> _PROBLEM TO WORK ON_
Only these lines should appear, exactly: the one containing "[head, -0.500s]" and every line after it through the end of the material below.

> _TASK INPUTS_
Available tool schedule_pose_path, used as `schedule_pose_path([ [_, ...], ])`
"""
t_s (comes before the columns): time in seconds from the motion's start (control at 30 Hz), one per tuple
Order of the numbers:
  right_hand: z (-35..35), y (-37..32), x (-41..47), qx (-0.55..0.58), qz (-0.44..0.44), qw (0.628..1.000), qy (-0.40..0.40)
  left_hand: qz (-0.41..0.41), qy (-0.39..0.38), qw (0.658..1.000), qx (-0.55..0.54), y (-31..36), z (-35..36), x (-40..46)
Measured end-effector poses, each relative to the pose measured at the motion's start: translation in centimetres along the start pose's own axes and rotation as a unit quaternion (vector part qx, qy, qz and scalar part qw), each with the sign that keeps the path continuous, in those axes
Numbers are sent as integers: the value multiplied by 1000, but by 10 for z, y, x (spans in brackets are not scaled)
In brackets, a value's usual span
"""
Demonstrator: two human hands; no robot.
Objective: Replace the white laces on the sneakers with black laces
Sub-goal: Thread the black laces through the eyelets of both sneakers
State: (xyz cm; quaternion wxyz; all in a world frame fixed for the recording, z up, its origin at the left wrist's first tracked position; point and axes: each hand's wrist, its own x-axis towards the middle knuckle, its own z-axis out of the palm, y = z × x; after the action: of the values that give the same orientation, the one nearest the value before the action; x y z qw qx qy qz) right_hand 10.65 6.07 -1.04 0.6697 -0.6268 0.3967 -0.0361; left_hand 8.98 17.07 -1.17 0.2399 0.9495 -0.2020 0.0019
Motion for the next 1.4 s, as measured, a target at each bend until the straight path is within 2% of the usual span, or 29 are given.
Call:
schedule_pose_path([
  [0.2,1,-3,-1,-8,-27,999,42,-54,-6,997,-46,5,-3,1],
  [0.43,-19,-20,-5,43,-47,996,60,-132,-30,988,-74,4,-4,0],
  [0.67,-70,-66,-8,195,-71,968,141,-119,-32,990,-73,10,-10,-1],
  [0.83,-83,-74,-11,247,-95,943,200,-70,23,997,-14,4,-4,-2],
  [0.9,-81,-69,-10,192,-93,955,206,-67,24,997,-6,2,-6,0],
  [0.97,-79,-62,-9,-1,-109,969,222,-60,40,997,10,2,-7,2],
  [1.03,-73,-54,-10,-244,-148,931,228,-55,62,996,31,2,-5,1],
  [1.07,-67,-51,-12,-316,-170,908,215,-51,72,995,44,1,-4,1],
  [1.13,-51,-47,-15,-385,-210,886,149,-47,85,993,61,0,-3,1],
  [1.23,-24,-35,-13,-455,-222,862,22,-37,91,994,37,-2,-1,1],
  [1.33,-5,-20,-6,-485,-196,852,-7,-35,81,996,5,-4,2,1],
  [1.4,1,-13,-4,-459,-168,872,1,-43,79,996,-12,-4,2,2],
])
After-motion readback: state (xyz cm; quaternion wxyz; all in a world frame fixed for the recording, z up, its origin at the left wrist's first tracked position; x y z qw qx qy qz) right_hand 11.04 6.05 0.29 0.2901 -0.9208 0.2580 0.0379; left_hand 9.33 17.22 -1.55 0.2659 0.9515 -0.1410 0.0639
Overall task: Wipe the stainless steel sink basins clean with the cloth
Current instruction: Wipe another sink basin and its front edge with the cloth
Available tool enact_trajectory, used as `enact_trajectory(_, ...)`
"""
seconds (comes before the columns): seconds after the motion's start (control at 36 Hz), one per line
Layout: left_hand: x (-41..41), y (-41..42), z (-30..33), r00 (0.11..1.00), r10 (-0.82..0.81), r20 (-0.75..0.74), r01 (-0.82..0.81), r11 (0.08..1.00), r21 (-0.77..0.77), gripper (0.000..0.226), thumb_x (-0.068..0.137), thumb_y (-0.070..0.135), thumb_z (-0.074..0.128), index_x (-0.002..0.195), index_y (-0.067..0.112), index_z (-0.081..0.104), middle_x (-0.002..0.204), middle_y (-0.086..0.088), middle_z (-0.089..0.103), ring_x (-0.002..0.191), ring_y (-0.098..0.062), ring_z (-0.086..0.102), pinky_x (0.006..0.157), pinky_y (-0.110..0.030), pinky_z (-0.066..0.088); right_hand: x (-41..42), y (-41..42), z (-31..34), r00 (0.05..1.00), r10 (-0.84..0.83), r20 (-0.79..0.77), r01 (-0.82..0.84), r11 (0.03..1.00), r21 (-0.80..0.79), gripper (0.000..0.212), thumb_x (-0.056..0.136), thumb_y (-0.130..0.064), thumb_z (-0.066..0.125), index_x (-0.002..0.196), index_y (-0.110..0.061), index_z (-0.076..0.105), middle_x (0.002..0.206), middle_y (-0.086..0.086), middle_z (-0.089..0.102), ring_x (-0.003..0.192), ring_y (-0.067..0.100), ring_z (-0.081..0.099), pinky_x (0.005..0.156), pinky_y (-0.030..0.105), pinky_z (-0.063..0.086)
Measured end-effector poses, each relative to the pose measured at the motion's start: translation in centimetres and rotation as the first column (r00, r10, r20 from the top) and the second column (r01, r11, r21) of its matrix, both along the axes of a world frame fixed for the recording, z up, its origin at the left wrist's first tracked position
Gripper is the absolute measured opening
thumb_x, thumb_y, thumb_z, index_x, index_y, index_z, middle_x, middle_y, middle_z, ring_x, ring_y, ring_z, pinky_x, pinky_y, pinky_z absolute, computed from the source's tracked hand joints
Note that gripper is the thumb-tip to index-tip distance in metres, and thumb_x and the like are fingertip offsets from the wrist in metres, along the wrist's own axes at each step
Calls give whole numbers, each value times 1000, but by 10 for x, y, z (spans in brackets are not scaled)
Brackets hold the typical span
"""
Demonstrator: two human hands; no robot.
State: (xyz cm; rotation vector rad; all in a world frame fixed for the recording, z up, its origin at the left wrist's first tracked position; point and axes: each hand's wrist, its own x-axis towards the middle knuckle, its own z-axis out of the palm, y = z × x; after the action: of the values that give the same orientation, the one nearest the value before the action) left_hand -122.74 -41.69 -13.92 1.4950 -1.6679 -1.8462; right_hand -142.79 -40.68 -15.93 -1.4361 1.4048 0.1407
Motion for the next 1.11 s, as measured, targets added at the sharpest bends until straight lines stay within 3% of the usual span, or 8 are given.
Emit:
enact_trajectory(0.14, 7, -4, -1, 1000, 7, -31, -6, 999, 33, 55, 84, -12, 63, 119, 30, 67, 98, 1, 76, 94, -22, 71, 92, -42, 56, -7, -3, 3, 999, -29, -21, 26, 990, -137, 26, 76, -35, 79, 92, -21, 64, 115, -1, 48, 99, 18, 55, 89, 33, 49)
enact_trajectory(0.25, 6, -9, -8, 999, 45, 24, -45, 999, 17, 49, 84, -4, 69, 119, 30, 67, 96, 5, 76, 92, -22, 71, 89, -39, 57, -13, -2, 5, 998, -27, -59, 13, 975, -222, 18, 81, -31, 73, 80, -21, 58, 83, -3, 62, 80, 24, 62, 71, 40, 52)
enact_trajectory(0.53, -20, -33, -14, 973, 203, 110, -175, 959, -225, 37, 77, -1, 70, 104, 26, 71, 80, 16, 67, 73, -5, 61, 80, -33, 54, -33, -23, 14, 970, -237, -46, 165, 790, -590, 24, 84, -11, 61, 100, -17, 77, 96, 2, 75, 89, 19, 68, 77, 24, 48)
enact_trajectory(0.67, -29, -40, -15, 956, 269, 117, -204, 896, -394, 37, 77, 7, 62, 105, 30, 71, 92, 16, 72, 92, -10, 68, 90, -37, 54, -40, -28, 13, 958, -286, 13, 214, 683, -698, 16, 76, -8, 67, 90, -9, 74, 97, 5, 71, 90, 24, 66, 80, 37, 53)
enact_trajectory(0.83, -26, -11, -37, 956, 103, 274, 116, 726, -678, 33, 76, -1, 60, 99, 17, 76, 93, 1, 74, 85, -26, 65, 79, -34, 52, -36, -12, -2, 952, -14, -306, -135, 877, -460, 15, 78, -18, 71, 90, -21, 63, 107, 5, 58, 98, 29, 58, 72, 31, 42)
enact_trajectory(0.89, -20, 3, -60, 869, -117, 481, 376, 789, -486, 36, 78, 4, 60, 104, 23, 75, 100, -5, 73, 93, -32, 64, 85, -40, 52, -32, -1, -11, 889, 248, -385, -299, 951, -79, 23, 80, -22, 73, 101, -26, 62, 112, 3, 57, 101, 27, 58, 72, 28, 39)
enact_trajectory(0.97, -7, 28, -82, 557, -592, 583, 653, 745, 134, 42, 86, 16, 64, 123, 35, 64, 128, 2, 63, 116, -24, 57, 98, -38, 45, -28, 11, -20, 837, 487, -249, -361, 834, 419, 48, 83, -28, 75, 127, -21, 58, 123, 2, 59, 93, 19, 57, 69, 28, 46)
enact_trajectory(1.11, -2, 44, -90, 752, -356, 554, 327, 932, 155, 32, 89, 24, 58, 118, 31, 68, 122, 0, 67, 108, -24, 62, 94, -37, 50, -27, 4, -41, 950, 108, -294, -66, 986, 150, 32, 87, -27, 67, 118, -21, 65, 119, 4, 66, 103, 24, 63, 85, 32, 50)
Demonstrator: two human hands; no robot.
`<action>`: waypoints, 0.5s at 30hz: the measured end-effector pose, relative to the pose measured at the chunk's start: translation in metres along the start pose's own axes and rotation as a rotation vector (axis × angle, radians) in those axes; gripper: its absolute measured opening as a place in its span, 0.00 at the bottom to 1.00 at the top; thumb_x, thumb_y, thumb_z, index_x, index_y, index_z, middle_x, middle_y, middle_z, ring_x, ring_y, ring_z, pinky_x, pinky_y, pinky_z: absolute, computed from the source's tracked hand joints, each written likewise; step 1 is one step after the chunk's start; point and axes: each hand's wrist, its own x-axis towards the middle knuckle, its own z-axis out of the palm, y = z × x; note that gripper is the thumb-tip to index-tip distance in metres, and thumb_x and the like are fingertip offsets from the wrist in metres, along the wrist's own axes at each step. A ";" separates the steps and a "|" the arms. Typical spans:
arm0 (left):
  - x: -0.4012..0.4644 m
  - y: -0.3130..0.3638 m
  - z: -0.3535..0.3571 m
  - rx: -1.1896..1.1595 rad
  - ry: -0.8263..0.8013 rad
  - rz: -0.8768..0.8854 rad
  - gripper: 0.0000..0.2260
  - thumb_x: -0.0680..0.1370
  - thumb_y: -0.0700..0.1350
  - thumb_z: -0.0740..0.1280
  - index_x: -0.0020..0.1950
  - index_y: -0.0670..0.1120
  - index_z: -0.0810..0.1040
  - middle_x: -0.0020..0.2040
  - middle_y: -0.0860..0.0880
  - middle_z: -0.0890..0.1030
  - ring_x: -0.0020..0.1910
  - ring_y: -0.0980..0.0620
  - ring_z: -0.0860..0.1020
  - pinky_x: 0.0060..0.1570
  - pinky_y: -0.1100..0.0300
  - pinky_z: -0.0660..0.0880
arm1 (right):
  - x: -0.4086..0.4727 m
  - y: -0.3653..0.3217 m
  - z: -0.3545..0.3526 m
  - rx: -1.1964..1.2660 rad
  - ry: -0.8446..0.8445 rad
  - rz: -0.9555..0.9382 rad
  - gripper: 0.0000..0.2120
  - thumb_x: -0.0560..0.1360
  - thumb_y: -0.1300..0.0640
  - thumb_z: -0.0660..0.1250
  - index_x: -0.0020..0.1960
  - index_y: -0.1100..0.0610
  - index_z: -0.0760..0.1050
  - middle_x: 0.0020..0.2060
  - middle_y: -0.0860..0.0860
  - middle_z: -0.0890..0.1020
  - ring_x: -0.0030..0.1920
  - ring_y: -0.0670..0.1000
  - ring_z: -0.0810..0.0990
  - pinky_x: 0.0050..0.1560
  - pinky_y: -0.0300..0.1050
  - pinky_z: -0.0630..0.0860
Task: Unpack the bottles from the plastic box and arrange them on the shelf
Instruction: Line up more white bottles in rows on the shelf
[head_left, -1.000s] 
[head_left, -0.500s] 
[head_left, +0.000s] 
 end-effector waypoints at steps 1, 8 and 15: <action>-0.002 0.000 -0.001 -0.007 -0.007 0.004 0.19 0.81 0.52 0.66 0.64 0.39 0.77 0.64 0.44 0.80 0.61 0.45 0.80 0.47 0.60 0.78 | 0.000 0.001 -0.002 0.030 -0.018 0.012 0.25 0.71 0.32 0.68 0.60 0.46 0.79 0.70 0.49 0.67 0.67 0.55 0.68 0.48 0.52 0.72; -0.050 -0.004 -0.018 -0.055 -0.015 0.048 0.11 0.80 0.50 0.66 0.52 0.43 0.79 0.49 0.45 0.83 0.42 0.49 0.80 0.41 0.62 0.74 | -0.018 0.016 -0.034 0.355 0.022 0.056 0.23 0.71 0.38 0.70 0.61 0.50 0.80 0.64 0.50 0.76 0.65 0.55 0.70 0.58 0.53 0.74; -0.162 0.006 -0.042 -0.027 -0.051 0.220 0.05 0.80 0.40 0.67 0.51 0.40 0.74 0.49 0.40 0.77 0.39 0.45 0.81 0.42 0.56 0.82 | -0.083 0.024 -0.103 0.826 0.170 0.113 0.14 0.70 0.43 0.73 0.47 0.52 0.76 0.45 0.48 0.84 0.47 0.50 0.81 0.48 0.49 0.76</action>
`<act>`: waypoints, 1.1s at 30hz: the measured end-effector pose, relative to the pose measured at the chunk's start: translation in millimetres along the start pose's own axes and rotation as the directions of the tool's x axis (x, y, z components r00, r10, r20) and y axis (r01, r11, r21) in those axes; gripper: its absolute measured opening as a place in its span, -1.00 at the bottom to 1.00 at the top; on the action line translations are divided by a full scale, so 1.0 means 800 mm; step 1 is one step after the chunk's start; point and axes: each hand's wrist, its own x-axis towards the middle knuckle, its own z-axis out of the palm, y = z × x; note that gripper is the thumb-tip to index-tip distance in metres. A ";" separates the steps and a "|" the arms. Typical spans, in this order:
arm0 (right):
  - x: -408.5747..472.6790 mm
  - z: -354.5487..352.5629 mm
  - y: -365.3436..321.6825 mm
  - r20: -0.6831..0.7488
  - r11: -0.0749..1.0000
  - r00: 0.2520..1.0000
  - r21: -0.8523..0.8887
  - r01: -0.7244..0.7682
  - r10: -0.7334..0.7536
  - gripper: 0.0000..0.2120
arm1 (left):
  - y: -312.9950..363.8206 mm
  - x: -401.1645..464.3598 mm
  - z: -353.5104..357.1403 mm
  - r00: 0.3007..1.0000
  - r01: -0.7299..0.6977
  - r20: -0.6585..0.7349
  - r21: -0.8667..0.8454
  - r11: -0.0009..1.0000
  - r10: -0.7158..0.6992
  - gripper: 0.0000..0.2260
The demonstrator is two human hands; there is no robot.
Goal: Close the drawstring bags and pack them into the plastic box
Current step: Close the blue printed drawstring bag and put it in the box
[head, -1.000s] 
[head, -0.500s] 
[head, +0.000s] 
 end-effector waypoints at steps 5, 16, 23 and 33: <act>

> _ANSWER BOX_
[head, -0.500s] 
[head, +0.000s] 
 end-effector waypoints at steps 5, 16, 23 and 33: <act>

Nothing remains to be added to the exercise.